From Miracle Cure to Macabre Meal: The Strange History of Why Europeans Ate Mummies

For centuries, Europeans consumed ground-up Egyptian mummies as medicine. This bizarre practice wasn't ancient magic but a colossal misunderstanding. It all began when the word for a medicinal tar, 'mummia,' was confused with the embalmed bodies themselves, leading to a grim trade.

From Miracle Cure to Macabre Meal: The Strange History of Why Europeans Ate Mummies

Imagine walking into a 17th-century apothecary. You complain of a headache, a bruise, or perhaps something more serious. Instead of a pill or a liquid tincture, the apothecary reaches for a jar filled with a dark, pungent powder and tells you it's the finest medicine from Egypt. The medicine's name is Mummia, and it is made from the ground-up remains of an ancient Egyptian mummy. For hundreds of years, this was not a scene from a horror story but a legitimate, if gruesome, medical reality across Europe.

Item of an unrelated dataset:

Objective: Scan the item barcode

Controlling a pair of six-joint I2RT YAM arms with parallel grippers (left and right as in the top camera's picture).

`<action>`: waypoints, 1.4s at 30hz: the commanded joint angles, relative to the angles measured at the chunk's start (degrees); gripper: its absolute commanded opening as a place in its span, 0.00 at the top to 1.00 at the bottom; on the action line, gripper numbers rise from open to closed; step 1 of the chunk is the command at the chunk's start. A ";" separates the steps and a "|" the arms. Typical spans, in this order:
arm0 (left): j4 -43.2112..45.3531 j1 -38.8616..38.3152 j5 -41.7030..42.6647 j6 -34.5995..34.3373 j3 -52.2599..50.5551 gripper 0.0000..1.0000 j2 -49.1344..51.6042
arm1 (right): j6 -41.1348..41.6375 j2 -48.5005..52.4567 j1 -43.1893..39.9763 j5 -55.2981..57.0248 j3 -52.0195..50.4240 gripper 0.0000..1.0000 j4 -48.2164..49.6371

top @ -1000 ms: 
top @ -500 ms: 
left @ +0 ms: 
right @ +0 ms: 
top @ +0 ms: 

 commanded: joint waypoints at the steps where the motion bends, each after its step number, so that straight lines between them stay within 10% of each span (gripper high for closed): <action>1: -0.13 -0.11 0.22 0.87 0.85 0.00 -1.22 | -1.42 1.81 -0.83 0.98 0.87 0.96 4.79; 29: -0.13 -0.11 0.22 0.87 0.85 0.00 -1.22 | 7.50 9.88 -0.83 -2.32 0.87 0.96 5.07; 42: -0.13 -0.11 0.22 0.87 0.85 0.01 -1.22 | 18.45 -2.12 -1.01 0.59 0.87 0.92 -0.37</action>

But why? The answer lies not in ancient superstition, but in a simple, centuries-long mistranslation.

The Original Medicine: A Sticky Black Goo

The story begins not in an Egyptian tomb, but on a Persian mountain. The original substance known as mūmiyāʾ was a type of bitumen, or asphalt, that naturally seeped from the earth. This black, tar-like substance was highly valued in ancient and medieval medicine. Physicians from ancient Greece to the Islamic Golden Age, including the famed Avicenna, prescribed it for a wide range of ailments, from setting broken bones and healing wounds to treating stomach ulcers and concussions. It was considered a powerful, natural panacea.

A Fatal Translation

The critical confusion began when Europeans started translating Arabic medical texts into Latin during the 12th century. They came across the word mūmiyāʾ, which they Latinized as mummia. At the same time, they knew that ancient Egyptians used a dark, resinous substance in their embalming process to preserve the dead. To the European eye, the blackened, hard-coated bodies from Egyptian tombs looked as if they were covered in, or perhaps even made of, the very same medicinal bitumen from Persia.

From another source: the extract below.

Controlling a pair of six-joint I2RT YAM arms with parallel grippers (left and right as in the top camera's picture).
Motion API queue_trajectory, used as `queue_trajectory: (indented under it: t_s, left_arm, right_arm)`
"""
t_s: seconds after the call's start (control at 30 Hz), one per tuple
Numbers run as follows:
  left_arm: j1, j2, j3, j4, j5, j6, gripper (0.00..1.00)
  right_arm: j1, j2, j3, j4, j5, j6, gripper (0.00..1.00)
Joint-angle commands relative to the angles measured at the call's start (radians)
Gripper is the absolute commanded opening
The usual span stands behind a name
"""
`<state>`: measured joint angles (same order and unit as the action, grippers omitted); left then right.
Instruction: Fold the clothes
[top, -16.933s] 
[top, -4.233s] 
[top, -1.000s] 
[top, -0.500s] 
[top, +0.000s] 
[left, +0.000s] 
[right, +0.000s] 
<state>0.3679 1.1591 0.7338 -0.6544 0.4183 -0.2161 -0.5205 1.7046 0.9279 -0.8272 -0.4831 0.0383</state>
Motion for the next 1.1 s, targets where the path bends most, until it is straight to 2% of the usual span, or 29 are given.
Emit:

A disastrous leap of logic followed: if bitumen (mummia) is a powerful medicine, and Egyptian mummies are preserved with it, then the mummies themselves must contain its healing properties. The term mummia gradually shifted its meaning. It no longer referred to a mineral but to the embalmed human remains themselves. The cure was no longer the substance; it was the body.

From Medicine Cabinet to Macabre Marketplace

By the 16th century, demand for medicinal mummies was so high that a thriving, grisly trade emerged. Tombs in Egypt were plundered, and mummified remains—men, women, and children—were shipped to Europe to be ground into powder. This 'mummy medicine' was prescribed by doctors and sold in apothecaries as a high-end cure-all, believed to cure everything from epilepsy to the plague. The philosopher Francis Bacon and even the king of England, Charles II, were known to have taken it.

As genuine ancient mummies became scarce, a fraudulent market arose. Unscrupulous merchants would create counterfeit mummies using the corpses of executed criminals, beggars, or plague victims. They would 'prepare' the bodies by drying them in the sun, stuffing them with bitumen, and passing them off as ancient Egyptian artifacts to unsuspecting European buyers.

Not Just for Eating: Parties and Paint

The European fascination with mummies didn't stop at medicine. By the Victorian era, Egyptomania was in full swing. Wealthy socialites would purchase mummies not for consumption, but for entertainment. They hosted 'mummy unwrapping parties,' where guests would gather to watch the centuries-old bandages be cut away from a corpse, a macabre centerpiece for an evening's amusement.

The use of mummies also seeped into the art world. A pigment known as 'Mummy Brown' was created by grinding up Egyptian mummies and mixing the dust with oil. It produced a rich, transparent brown hue favored by many artists of the Pre-Raphaelite Brotherhood. Many painters used it without knowing its true origin, and the story goes that artist Edward Burne-Jones was so horrified upon learning the truth that he famously gave his tube of Mummy Brown a proper burial in his garden.

The End of an Era

By the 19th and early 20th centuries, the practice began to die out. The rise of scientific medicine revealed the complete lack of therapeutic benefit in consuming human remains. Furthermore, the ethical revulsion, combined with the widespread knowledge of industry fraud, made the practice untenable. What began as a linguistic error ended as a bizarre and ghoulish chapter in medical history, a powerful reminder of how a simple misunderstanding can lead to centuries of unintended consequences.